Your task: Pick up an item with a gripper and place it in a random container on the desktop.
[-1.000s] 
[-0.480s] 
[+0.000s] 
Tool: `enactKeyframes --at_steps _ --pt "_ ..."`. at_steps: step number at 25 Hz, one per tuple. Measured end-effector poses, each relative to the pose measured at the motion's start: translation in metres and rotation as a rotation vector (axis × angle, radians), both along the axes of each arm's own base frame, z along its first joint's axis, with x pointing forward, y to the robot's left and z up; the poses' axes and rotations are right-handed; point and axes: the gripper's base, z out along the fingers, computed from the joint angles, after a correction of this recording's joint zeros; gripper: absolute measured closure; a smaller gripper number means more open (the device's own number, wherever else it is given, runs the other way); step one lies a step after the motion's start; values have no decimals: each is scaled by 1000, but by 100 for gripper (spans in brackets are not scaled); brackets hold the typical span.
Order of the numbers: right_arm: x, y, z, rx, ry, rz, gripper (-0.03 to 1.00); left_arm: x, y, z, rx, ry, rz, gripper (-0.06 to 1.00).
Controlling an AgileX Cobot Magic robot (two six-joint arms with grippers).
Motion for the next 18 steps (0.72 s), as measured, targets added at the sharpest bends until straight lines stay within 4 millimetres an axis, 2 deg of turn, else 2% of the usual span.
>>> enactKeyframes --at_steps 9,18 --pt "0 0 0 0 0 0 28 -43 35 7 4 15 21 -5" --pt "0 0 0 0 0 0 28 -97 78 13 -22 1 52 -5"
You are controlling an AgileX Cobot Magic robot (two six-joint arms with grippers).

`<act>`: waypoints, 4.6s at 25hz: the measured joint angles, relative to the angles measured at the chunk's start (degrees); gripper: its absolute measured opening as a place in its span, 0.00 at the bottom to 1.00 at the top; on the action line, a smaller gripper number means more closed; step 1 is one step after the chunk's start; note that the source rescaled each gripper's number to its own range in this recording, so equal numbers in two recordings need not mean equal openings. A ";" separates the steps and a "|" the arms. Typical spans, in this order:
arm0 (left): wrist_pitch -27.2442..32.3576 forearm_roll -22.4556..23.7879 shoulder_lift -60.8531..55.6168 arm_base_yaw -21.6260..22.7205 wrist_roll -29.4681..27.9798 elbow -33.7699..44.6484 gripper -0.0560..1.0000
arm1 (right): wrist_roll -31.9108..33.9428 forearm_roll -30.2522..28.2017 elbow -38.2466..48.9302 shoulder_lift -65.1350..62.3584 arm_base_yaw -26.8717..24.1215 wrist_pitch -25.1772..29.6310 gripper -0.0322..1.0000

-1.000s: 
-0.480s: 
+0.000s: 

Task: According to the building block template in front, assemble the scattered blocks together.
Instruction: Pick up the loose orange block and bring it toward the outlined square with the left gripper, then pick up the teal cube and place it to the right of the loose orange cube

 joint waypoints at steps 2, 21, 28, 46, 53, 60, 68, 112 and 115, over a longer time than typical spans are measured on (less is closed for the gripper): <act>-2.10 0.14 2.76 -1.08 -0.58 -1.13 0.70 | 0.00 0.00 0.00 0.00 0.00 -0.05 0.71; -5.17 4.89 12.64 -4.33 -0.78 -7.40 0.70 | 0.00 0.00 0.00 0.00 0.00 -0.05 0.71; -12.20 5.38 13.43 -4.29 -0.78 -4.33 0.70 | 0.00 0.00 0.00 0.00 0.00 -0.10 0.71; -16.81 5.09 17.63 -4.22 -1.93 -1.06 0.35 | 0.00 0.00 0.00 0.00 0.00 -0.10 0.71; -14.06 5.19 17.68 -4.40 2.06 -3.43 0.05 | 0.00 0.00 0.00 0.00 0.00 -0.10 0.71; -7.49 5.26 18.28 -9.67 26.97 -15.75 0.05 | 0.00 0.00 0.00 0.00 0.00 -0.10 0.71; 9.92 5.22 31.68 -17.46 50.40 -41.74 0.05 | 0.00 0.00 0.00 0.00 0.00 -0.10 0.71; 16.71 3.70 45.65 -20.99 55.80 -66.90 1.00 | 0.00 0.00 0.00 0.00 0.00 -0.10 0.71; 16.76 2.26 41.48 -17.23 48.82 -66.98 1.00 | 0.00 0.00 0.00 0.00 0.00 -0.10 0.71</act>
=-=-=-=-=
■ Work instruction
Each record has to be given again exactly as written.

■ Task answer
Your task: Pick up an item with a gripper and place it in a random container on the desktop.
[-1.000s] 
[-0.480s] 
[+0.000s] 
Tool: `enactKeyframes --at_steps _ --pt "_ ..."`. at_steps: step number at 25 Hz, one per tuple. Measured end-effector poses, each relative to the pose measured at the motion's start: translation in metres and rotation as a rotation vector (axis × angle, radians), both along the axes of each arm's own base frame, z along its first joint's axis, with x pointing forward, y to the robot's left and z up; the poses' axes and rotations are right-handed; point and axes: the gripper's base, z out along the fingers, computed from the joint angles, after a correction of this recording's joint zeros; gripper: absolute measured closure; a smaller gripper number means more open (the device's own number, wherever else it is given, runs the other way); step one lies a step after the motion's start; values have no decimals: each is scaled by 1000, but by 100 for gripper (spans in brackets are not scaled); brackets hold the typical span.
Order of the numbers: right_arm: x, y, z, rx, ry, rz, gripper (-0.03 to 1.00); left_arm: x, y, z, rx, ry, rz, gripper (-0.06 to 1.00).
Controlling an AgileX Cobot Magic robot (two six-joint arms with grippers).
Motion for the next 18 steps (0.72 s), as measured, targets added at the sharpest bends until straight lines stay within 4 millimetres an axis, 2 deg of turn, else 2% of the usual span.
>>> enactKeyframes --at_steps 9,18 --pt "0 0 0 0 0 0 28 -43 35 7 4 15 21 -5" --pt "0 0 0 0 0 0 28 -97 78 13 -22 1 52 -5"
You are controlling an AgileX Cobot Magic robot (two six-joint arms with grippers).

`<act>`: waypoints, 4.6s at 25hz: the measured joint angles, relative to the angles measured at the chunk's start (degrees); gripper: its absolute measured opening as a place in its span, 0.00 at the bottom to 1.00 at the top; on the action line, a smaller gripper number means more closed; step 1 is one step after the chunk's start; note that the source rescaled each gripper's number to its own range in this recording, so equal numbers in two recordings need not mean equal openings. A ";" separates the steps and a "|" the arms. Typical spans, in this order:
arm0 (left): wrist_pitch -27.2442..32.3576 forearm_roll -22.4556..23.7879 shoulder_lift -60.8531..55.6168 arm_base_yaw -21.6260..22.7205 wrist_roll -29.4681..27.9798 elbow -33.7699..44.6484 gripper -0.0560..1.0000
arm1 (right): wrist_roll -31.9108..33.9428 forearm_roll -30.2522..28.2017 elbow -38.2466..48.9302 shoulder_lift -65.1350..62.3584 arm_base_yaw -26.8717..24.1215 wrist_pitch -25.1772..29.6310 gripper -0.0322..1.0000

-1.000s: 
-0.480s: 
+0.000s: 

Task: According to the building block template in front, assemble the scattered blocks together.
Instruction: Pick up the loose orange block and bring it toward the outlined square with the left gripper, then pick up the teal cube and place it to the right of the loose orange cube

 joint waypoints at steps 2, 21, 28, 46, 53, 60, 68, 112 and 115, over a longer time than typical spans are measured on (less is closed for the gripper): <act>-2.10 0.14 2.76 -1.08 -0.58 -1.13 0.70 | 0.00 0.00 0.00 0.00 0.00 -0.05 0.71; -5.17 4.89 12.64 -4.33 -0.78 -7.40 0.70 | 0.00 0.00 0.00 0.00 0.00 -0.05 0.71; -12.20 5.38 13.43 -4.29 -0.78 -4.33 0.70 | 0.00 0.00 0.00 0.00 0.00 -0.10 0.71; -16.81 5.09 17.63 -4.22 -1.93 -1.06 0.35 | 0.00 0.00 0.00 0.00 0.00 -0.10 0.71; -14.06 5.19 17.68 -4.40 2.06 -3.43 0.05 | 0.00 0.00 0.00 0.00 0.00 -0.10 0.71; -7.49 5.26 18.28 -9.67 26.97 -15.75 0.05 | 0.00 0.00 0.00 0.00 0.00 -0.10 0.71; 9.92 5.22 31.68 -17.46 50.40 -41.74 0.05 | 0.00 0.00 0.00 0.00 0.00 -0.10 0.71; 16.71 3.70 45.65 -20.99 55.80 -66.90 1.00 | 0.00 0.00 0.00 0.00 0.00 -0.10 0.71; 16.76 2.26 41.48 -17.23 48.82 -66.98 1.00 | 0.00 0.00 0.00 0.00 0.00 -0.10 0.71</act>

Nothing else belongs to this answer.